→ **How to complete this task**:
Copy out each line of the data holding "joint".

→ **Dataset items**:
══════════════════════════════
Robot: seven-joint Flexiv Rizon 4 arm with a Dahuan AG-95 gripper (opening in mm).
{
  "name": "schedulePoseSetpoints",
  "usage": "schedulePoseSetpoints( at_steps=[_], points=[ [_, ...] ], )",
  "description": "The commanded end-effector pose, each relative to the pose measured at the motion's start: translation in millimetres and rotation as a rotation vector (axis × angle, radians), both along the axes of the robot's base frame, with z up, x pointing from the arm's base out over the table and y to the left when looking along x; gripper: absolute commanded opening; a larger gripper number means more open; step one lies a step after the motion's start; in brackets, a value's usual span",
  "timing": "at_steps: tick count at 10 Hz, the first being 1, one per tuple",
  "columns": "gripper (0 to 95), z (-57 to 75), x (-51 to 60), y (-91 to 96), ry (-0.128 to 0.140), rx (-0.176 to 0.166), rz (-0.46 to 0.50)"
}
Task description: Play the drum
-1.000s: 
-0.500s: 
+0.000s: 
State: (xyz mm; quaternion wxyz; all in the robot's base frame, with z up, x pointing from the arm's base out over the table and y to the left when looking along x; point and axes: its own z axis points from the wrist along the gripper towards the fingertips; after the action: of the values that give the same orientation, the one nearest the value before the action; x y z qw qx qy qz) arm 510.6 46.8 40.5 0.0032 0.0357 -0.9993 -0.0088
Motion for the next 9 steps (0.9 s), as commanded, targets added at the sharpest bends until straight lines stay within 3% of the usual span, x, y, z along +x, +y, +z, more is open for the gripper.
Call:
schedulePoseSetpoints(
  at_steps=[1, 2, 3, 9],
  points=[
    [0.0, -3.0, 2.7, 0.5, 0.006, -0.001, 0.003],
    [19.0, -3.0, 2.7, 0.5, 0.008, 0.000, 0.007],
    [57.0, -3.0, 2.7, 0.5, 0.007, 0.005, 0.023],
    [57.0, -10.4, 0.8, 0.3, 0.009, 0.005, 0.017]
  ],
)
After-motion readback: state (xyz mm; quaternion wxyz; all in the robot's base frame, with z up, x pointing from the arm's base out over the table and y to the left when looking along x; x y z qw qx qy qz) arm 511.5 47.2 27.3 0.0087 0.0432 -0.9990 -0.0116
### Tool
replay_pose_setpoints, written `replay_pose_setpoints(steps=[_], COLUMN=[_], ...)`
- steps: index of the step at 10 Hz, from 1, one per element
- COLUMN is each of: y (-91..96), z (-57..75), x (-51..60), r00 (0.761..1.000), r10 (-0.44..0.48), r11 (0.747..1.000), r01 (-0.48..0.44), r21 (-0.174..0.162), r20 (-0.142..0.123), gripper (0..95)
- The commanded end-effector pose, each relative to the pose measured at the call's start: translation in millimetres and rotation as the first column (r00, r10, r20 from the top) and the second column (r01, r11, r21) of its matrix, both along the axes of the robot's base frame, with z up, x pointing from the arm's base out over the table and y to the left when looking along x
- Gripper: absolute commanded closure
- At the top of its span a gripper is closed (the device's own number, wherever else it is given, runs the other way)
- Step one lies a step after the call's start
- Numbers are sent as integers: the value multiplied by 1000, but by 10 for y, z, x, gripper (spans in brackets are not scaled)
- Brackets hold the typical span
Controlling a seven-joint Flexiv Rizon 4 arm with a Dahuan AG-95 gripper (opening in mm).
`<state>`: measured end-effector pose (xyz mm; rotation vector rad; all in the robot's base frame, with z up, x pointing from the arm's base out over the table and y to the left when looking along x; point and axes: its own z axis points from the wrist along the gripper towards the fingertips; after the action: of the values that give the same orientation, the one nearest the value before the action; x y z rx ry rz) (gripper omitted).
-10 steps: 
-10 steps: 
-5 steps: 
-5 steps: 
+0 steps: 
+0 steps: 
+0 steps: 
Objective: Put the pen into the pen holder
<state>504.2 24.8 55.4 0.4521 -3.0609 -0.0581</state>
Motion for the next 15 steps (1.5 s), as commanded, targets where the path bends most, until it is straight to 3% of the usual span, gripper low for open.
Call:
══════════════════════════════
→ **Response to this exercise**:
Robot: seven-joint Flexiv Rizon 4 arm with a Dahuan AG-95 gripper (opening in mm).
Controlling a seven-joint Flexiv Rizon 4 arm with a Dahuan AG-95 gripper (opening in mm).

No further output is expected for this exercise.